I-D Action: draft-klensin-idna-rfc5891bis-00.txt

Sun Mar 12 07:14:58 CET 2017

On 3/11/2017 7:23 PM, Shawn Steele wrote:
> My concern is not that people are worried about mixing Latin and Cyrillic.  Clearly it's good to avoid that.
>
> My concern is that because we can say Latin+Cyrillic is bad, and because we can figure out a rule to avoid it (don't mix scripts), then we presume that there is a solution for all other homograph or other related conditions.  The space is too big.  There cannot be.  Especially if that system must be extended to humans writing URLs on a napkin.  Assuming that everything evil is quantifiable and correctable by some perfect algorithm is a fallacy.  That does not mean we should not try to protect the space, but we need to recognize that there are limits to what is achievable there.

There's an absolute limit on what you can achieve on the "per code 
point" level. Because users interact with the system on the "per label" 
level.

Registration allows some per-label techniques. For example, instead of 
focusing on not mixing scripts, it's possible to have one label block 
another if the other is the "same" label, but simply substitutes 
look-alike code points from the other script.

Sometimes, doing both is the right answer.

Back to your "fallacy".

The problem of labels overlapping in perceptual space is not a single 
issue and there's no single best solution for it.

The proper strategy seems to me consists of a set of nested defenses. We 
use normalization to deal with dual encoding of the same item, we use 
script rules to deal with encoding disambiguation by script, we use 
limits on the repertoire to simplify the recognition task by removing 
unfamiliar code points, we use context rules to prevent combinations 
that render unpredictably or the same, we use blocked variants to deal 
with labels that are perceived the same, and there are further 
techniques to deal with labels that are merely "similar" that is, they 
have a non-zero distance in perceptual space, but that distance is below 
some threshold.

Each of these strategies reduces the problem space, if designed properly.
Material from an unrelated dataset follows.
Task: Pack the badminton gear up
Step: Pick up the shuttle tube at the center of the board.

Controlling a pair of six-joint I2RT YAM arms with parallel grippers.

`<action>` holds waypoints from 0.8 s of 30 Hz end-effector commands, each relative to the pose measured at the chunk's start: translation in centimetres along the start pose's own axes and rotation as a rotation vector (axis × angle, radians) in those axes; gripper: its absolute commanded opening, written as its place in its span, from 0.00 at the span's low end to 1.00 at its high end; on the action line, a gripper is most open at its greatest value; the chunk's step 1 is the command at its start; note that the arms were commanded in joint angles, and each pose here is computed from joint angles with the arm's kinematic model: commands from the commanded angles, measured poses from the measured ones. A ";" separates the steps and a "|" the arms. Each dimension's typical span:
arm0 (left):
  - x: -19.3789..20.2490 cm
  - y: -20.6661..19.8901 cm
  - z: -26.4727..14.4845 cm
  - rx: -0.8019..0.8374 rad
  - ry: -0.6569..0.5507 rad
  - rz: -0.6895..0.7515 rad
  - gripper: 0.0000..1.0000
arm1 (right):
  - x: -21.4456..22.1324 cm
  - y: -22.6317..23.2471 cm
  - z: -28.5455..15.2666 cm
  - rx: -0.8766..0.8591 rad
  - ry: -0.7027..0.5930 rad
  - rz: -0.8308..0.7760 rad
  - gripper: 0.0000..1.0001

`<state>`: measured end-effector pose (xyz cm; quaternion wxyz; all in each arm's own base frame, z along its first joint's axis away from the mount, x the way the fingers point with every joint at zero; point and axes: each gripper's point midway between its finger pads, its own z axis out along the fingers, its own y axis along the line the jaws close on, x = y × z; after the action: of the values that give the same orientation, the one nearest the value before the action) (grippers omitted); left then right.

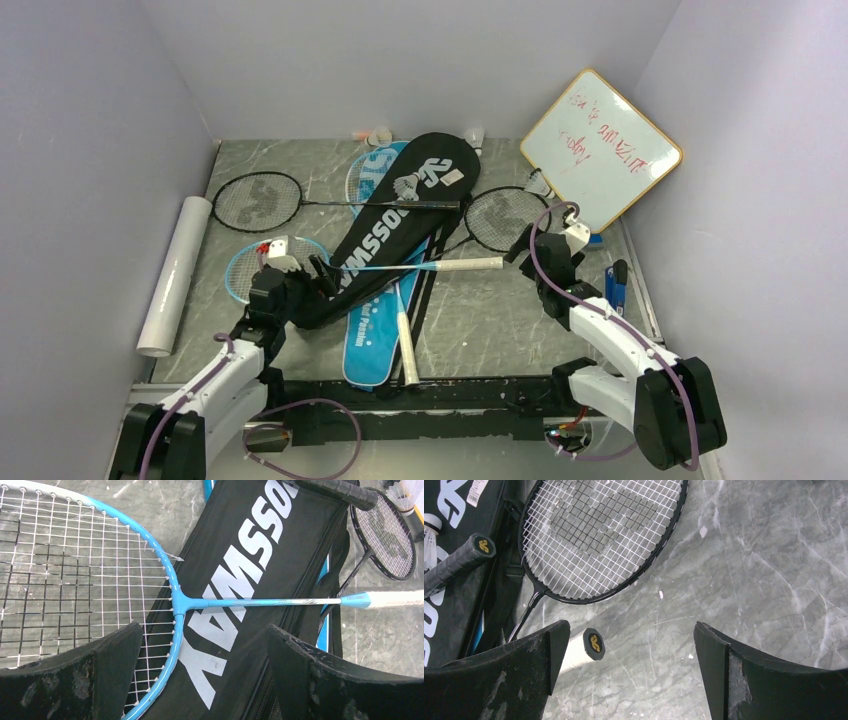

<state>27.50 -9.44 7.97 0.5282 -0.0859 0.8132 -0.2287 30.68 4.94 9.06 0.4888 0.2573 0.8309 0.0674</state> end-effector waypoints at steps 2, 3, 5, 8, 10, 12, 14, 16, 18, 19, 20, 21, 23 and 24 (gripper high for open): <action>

Where I strongly agree with you is that insisting on some "perfection" 
on each individual level is a serious mistake. It misallocates resources 
on efforts to chase down some, as you call them 'seriously esoteric' 
edge cases, while missing the elephant in the room - which might be able 
to be attacked by the next layer of the defense.
>
> Bucureşti, since it's side-by side, may be trivial to tell the difference between București and other possible forms that someone might try like Bucureṣti, but without context people may just think it's a quirky font.  And on paper the distinction is lost completely.  For some languages the differences are far more confusing because of the number of characters involved.
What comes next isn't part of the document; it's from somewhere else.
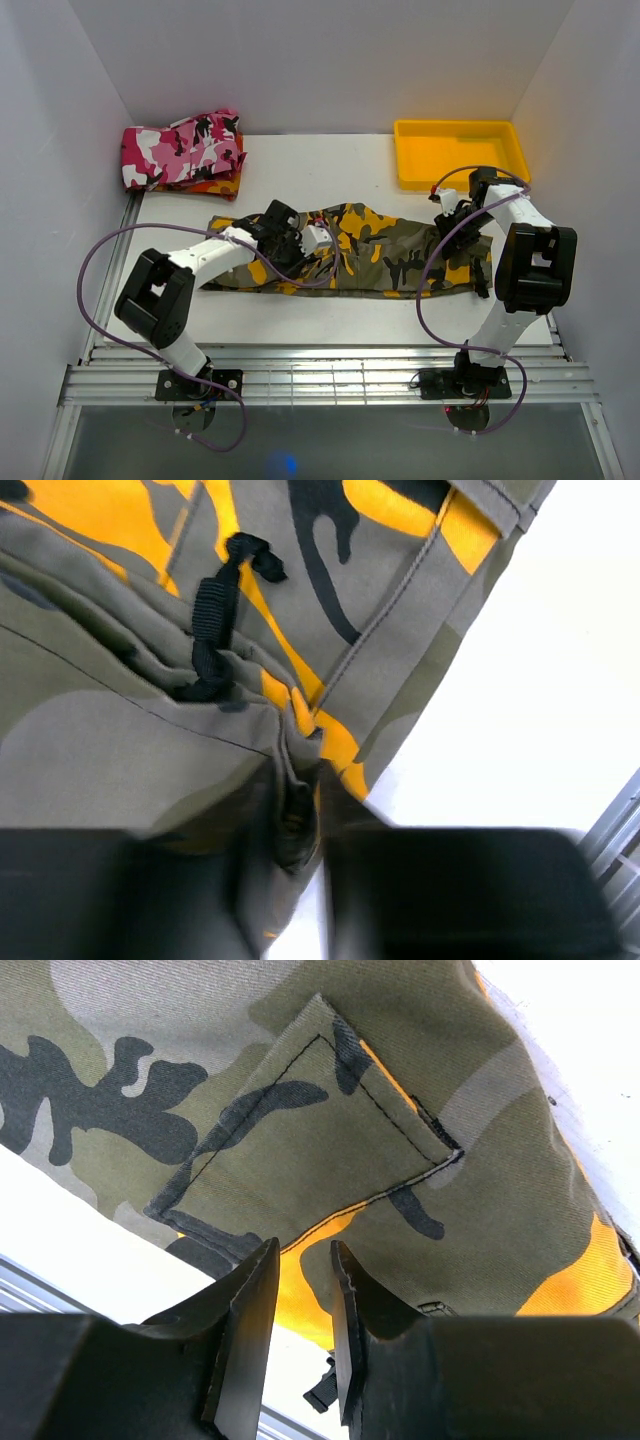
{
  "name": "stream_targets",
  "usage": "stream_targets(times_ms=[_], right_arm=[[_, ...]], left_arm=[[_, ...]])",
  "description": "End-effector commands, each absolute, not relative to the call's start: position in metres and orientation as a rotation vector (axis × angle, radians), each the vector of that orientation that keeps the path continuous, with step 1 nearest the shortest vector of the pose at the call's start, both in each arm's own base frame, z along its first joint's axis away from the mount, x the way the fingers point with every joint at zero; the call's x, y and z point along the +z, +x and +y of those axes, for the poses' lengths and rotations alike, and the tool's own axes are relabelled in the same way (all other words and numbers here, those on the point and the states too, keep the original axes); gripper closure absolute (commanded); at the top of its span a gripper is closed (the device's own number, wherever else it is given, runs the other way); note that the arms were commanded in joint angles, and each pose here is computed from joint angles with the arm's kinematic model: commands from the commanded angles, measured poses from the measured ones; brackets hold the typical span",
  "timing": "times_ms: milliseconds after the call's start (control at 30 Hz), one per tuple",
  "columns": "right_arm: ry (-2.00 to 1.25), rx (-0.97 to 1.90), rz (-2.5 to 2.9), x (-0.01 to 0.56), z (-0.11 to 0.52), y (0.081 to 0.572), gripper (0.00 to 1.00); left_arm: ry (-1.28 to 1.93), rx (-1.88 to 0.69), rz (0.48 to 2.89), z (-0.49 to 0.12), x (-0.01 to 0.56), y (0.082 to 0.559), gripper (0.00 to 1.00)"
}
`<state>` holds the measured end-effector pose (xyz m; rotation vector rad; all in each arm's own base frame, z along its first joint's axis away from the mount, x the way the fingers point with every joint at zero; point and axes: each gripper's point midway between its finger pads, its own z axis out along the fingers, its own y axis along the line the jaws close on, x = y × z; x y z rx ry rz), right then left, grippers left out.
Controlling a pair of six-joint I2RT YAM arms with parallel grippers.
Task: Fold and stack the trousers
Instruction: Fold the trousers
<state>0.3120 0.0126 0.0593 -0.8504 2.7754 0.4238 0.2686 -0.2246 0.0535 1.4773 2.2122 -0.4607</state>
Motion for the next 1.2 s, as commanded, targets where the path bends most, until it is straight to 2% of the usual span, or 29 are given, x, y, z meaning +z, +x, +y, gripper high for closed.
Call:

Chinese is interesting: the set of code points in typical repertoires 
exceeds (and not by a little) the number of characters that an "average" 
user would know. So the majority of those code points are actually 
unfamiliar to the typical user. That has always struck me as backwards, 
even allowing for the fact that ideographs can be taken apart into 
components so that side by side comparisons are possible even if you 
don't know much. However, without side-by-side, I'm sure the chance that 
some users pick the correct one that 's not in the set they are familiar 
with would seem pretty low.

Compared to that, the poor hamza issue pales into insignificance.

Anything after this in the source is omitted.